Standardized Clinical Evaluation of Contact Lenses

Contrast sensitivity is very sensitive to subtle changes in vision caused by small refractive errors or a mismatch between the contact lens power and patient visual requirements. Contrast sensitivity is most useful in establishing whether a specific lens provides the best visual performance. Examples include evaluation of lens aging, comparing a toric versus a spherical equivalent lens and evaluation of a multifocal lens.

Examples of Contact Lens Evaluation

Contrast sensitivity of a patient wearing a new set of soft contact lenses, and nine months later after protein build-up. Note the loss in contrast sensitivity without a change in acuity.

Contact Lens Aging

The visual quality of lenses degrades over time due to protein build-up and lens surface damage. Contrast sensitivity can be used to determine the extent to which visual capability has been affected by lens aging. Compare the contrast sensitivity measured when the lenses were newly fit to the measurement taken on the most recent visit. If a loss of 2 or more contrast levels is noted, the lens should be replaced.

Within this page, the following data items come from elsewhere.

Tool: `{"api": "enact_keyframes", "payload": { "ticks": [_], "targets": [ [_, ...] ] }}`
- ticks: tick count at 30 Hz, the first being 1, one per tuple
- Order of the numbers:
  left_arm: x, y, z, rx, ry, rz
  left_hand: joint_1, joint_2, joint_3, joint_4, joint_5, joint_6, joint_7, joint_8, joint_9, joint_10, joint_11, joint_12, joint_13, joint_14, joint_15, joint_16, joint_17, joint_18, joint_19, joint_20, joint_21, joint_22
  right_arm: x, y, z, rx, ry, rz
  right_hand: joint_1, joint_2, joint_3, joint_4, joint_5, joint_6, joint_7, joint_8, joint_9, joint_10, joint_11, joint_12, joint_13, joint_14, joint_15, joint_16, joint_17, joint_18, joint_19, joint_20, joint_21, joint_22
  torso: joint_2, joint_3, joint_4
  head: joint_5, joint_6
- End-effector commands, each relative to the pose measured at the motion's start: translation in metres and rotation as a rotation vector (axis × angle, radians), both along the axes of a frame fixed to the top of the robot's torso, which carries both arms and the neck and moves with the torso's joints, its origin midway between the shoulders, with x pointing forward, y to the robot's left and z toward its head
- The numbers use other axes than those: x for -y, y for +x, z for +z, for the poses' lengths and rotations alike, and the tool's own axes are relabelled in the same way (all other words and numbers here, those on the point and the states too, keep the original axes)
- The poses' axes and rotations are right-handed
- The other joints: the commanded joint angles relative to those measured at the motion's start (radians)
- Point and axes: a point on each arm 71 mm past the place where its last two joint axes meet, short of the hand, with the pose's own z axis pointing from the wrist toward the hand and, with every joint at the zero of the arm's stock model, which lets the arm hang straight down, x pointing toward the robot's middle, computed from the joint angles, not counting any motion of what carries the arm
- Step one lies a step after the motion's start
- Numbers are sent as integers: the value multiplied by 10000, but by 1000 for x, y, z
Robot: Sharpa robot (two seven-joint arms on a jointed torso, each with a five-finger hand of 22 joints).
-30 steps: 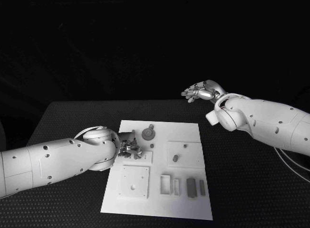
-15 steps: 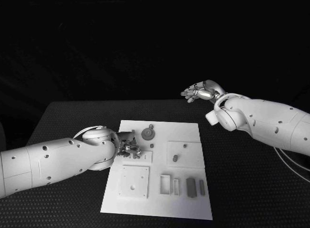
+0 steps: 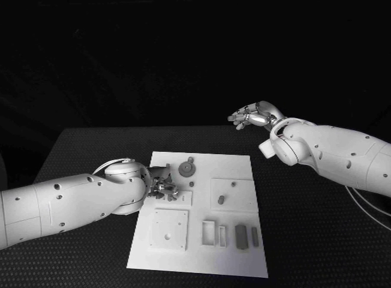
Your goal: Assemble the parts on the task board
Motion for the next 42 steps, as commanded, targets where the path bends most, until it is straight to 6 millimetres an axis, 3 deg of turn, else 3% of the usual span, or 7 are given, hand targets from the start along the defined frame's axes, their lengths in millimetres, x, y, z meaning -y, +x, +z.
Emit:
{"api": "enact_keyframes", "payload": {
  "ticks": [1, 13, 42],
  "targets": [
    [1, -3, -4, -293, 366, -192, 95, 47, 28, 9, 16, 1306, -640, 32, -6, -136, -145, 40, -16, 326, -365, 58, -13, 132, -68, -952, 52, 168, -2, -1, 0, -38, 41, 189, -82, 21, -55, -27, 49, -25, 51, 54, -11, 60, -4, -48, -9, -19, 67, -68, -16, -130, -50, 29, -59, 17, 0, 10, -7, 11, 0],
    [4, -4, -8, -127, 548, -344, 3, -1, -49, 120, -214, 1325, -643, 92, -40, -142, -146, 87, -85, 315, -351, 101, -68, 123, -86, -934, 69, 160, -3, -1, 0, -47, 53, 216, -88, 15, -54, -32, 54, -24, 52, 60, -23, 69, -4, -56, -37, -38, 75, -83, -30, -137, -84, 36, -84, 29, 1, 7, -16, 5, -4],
    [-2, -5, 0, 803, -452, 173, -54, 181, -3, 210, -199, 1344, -664, 179, -83, -175, -168, 169, -158, 310, -355, 169, -144, 137, -99, -932, 94, 155, 0, -1, -2, -73, 45, 143, -121, 32, -57, -20, 67, -24, 53, 67, -37, 81, -3, -64, -69, -40, 84, -88, -42, -139, -98, 45, -101, 49, 2, 3, 8, -41, -23]
  ]
}}
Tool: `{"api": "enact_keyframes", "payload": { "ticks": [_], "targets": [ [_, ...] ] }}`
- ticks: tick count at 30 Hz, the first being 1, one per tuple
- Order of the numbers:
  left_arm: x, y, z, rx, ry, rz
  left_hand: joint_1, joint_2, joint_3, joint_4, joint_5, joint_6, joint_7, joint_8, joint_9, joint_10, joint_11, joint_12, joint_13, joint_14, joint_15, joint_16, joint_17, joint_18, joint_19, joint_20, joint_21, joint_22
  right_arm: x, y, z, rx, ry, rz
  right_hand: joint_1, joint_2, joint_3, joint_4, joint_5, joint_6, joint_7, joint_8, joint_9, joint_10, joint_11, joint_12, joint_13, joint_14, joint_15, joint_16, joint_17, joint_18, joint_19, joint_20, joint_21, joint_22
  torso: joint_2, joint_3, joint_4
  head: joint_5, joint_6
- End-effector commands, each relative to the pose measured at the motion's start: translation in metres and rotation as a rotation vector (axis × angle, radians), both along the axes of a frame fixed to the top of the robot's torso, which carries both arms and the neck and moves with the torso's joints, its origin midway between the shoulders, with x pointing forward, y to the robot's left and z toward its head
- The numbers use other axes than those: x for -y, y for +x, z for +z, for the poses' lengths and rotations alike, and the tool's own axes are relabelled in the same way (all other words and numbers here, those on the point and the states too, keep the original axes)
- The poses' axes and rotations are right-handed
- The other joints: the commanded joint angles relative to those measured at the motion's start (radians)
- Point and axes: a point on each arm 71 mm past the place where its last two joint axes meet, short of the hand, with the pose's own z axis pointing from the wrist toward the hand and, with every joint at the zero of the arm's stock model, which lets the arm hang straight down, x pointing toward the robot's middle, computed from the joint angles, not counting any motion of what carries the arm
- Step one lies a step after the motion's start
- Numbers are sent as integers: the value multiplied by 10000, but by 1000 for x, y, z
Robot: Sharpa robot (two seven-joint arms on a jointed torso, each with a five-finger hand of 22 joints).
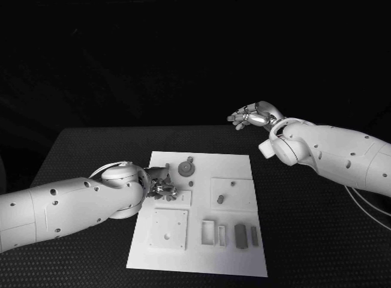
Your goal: Assemble the parts on the task board
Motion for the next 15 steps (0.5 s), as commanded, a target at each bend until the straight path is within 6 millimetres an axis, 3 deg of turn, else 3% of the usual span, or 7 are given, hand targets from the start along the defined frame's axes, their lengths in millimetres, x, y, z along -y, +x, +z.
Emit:
{"api": "enact_keyframes", "payload": {
  "ticks": [1, 10, 15],
  "targets": [
    [1, 1, 2, 344, -384, 165, -15, 162, 58, 32, -61, 1152, -582, 45, 3, -180, -168, 51, -19, 257, -295, 51, -25, 139, -65, -967, 56, 157, -1, 0, -1, -41, 28, 142, -82, -8, -31, 7, 68, -24, 54, 67, -12, 82, -3, -64, -19, -13, 57, -51, -10, -140, -61, 8, -65, 11, 1, 4, 14, -12, -7],
    [-1, 0, 4, 501, -551, 334, -57, 180, 68, 67, -201, 1126, -580, 51, -19, -202, -165, 68, -43, 243, -302, 56, -57, 146, -76, -968, 57, 154, 0, -1, -3, -90, 40, 120, -106, 2, -32, 11, 94, -25, 54, 70, -19, 87, -3, -68, -36, -13, 58, -53, -15, -139, -64, 11, -72, 21, 3, 14, 16, 31, -39],
    [-3, -2, 3, 460, -630, 435, -44, 169, 124, 111, -825, 1042, -560, 26, -69, -221, -148, 102, -101, 229, -323, 75, -120, 166, -92, -977, 68, 153, 0, -1, -3, -99, 39, 116, -121, 4, -33, 12, 113, -26, 54, 72, -24, 90, -3, -70, -46, -14, 59, -54, -19, -138, -65, 13, -76, 27, 0, 7, 10, 39, -45]
  ]
}}
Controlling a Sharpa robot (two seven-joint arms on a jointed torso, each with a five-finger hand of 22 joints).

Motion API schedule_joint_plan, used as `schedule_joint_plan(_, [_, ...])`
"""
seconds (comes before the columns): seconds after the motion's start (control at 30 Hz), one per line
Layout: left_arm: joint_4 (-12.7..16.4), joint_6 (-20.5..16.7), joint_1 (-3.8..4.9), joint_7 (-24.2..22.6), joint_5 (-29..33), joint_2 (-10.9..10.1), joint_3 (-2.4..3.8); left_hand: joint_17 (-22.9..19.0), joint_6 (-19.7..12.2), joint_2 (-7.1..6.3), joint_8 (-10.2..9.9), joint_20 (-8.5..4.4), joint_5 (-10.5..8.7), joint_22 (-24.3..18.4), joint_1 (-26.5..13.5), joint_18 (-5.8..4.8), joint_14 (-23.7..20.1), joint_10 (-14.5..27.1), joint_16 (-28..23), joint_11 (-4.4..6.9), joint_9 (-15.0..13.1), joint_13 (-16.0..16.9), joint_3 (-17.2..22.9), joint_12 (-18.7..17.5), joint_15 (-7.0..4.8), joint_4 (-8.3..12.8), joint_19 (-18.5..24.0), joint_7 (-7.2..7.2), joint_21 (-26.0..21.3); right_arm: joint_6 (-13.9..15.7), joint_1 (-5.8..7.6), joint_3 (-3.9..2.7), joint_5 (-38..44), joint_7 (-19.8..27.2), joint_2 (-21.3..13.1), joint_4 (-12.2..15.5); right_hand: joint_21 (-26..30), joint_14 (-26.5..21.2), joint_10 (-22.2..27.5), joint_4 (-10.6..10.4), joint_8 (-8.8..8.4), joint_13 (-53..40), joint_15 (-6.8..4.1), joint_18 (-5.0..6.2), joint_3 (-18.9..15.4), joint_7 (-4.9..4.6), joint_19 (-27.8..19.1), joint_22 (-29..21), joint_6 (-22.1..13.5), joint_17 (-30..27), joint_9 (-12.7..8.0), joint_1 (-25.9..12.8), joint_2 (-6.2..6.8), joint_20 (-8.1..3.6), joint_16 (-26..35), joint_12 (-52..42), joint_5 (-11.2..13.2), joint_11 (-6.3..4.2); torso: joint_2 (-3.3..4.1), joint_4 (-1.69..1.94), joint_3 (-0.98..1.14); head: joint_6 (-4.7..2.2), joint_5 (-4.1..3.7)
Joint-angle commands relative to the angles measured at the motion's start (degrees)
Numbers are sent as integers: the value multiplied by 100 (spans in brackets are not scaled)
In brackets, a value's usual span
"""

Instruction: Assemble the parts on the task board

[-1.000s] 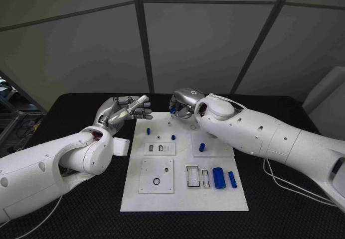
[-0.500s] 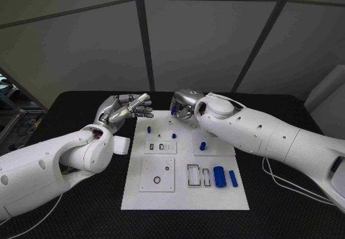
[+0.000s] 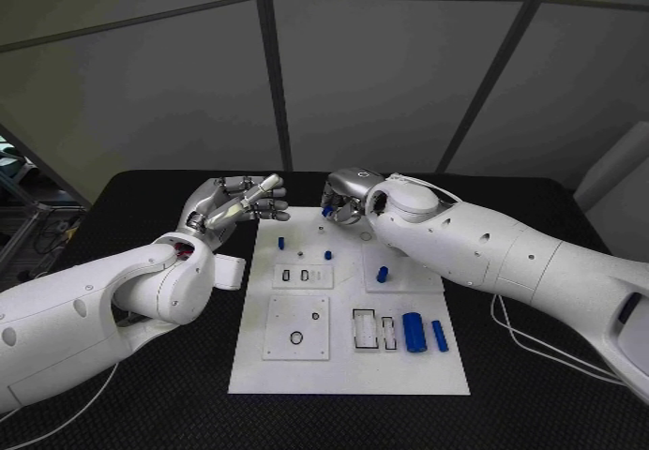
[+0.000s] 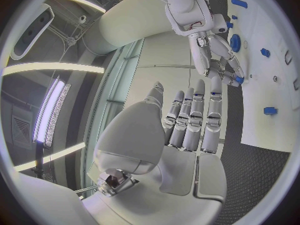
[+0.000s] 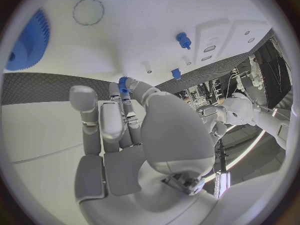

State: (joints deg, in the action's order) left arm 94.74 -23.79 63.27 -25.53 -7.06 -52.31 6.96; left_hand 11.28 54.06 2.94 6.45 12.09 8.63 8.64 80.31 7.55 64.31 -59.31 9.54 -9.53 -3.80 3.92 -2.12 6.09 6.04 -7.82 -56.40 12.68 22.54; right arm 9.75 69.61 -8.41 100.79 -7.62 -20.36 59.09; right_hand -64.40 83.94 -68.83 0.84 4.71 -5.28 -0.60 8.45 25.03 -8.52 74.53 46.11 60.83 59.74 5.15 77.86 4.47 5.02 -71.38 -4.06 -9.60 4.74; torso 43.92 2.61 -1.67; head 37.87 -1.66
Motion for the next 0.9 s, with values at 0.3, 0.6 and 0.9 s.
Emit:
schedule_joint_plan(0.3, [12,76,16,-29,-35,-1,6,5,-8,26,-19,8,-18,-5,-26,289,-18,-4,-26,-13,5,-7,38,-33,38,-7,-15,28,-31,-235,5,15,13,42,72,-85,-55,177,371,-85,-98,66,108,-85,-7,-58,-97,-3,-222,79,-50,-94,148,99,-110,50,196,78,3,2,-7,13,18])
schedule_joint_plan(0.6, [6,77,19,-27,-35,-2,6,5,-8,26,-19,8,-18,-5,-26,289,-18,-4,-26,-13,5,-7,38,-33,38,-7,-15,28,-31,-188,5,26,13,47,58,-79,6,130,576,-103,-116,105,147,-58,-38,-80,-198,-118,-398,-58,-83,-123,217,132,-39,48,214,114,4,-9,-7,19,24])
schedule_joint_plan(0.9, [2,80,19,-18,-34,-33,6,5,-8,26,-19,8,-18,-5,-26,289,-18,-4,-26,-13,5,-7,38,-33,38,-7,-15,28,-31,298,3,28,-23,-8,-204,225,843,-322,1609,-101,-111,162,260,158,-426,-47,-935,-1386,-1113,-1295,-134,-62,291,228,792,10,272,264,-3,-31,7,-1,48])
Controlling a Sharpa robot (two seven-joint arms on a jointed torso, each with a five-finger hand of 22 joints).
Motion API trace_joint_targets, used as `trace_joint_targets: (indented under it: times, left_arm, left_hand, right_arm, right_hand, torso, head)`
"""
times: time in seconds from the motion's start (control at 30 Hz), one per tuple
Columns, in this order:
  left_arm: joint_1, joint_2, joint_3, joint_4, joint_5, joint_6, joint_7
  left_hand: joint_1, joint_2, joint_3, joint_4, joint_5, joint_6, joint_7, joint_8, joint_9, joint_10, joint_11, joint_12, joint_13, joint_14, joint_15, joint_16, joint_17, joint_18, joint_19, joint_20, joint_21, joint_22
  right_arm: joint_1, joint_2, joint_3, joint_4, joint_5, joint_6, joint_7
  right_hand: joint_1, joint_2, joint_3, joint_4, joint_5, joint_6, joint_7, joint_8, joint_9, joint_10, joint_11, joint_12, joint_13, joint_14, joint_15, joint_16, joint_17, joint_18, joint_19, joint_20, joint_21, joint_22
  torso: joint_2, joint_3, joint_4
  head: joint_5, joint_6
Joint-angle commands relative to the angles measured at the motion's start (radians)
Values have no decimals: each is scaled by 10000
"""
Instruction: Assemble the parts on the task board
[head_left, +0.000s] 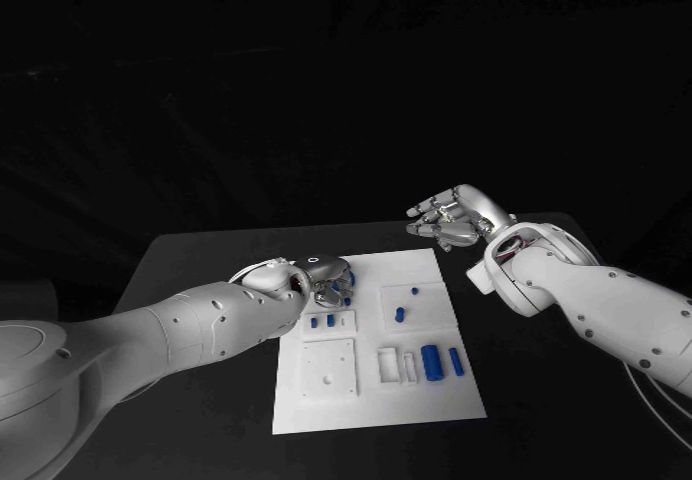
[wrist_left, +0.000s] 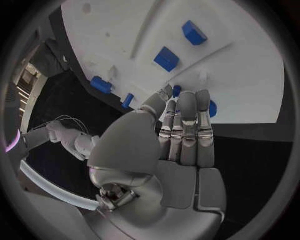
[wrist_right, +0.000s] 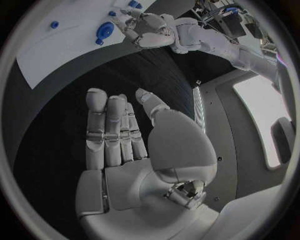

Contrast sensitivity provided by a toric versus spherical equivalent lens in a patient with moderate astigmatism.

Spherical Equivalent Versus Toric Lens

Many borderline astigmatic patients can be fit with either a spherical equivalent or toric lens. When visual acuity is the same with both lenses, it is difficult to determine which is best for the patient. Compare the contrast sensitivity results of the two lenses. If the sensitivity provided by the toric lens is 2 or more contrast levels higher than that provided by the spherical equivalent lens, the patient should wear the toric lenses.


Contrast sensitivity can be used to determine if a bifocal contact lens affects the patient’s functional vision. Here the lens reduces the contrast sensitivity outside the normal range

Bifocal Contact Lens

Many of the "baby boomer" population have developed presbyopia (age-related far-sightedness) and want the convenience of the bifocal contact lenses. When bifocal lenses are used for the treatment of presbyopia, in some cases, it is difficult to determine whether the patient will be able to tolerate a visual degradation associated with the multifocal lens. Contrast sensitivity can be used to determine the contrast loss, if any, caused by the lens and aid in determining the compatibility between lens and patient.

Compare the contrast sensitivity provided by the bifocal lens to that provided with best correction through spectacles or the phoropter. If the bifocal lenses cause more than a two contrast level drop, the patient will most likely be unhappy with the visual performance provided by the lenses. Comparison of various brands and types of bifocal lenses can also be accomplished to determine which lens provides the best visual capability.